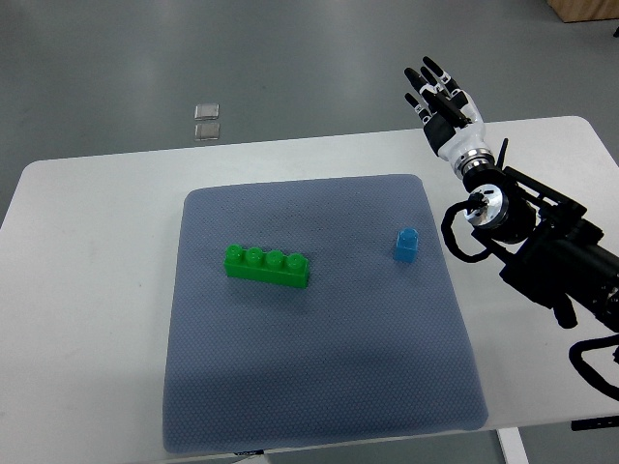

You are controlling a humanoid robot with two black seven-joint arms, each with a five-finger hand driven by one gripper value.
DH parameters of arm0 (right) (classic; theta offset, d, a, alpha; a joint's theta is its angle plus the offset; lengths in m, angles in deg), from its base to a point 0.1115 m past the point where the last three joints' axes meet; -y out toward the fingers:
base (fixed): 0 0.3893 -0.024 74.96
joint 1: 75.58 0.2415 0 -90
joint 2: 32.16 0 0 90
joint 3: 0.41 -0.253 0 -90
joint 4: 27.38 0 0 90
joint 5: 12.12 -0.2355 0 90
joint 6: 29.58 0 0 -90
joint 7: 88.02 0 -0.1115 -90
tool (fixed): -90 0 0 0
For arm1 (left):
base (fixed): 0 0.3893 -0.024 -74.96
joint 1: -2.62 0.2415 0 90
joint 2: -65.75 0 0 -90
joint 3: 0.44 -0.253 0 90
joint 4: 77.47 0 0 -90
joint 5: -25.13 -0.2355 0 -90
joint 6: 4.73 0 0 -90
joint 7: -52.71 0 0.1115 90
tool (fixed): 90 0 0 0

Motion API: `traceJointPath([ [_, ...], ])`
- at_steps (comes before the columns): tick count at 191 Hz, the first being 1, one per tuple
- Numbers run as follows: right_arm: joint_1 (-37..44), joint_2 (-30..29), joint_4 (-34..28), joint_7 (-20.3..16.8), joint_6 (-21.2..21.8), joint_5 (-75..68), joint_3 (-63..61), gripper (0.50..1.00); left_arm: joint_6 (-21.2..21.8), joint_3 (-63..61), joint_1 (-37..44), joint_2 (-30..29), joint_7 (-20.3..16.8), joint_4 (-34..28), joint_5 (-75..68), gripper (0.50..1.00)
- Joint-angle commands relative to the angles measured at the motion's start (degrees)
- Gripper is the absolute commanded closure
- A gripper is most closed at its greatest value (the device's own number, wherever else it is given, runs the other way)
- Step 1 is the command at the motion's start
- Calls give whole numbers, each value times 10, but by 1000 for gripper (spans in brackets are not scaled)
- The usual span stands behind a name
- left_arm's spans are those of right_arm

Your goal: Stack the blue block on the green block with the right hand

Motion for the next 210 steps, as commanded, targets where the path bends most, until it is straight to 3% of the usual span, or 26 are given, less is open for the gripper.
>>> traceJointPath([
  [1,0,-1,0,0,0,0,-1,583,0,-1,0,0,0,0,0,500],
  [210,1,1,0,0,-3,0,-1,583,7,-1,-2,0,0,-11,0,500],
])
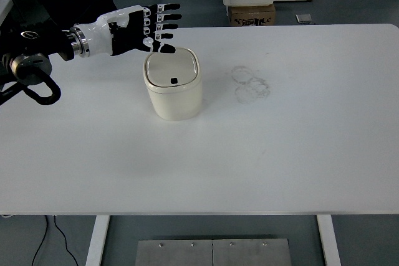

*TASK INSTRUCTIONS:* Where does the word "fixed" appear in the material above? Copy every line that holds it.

*WRITTEN SOLUTION:*
base (fixed): 0 0.3893 -0.024 74.96
tool (fixed): -90 0 0 0
base (fixed): 0 0.3893 -0.024 -74.96
tool (fixed): 90 0 0 0

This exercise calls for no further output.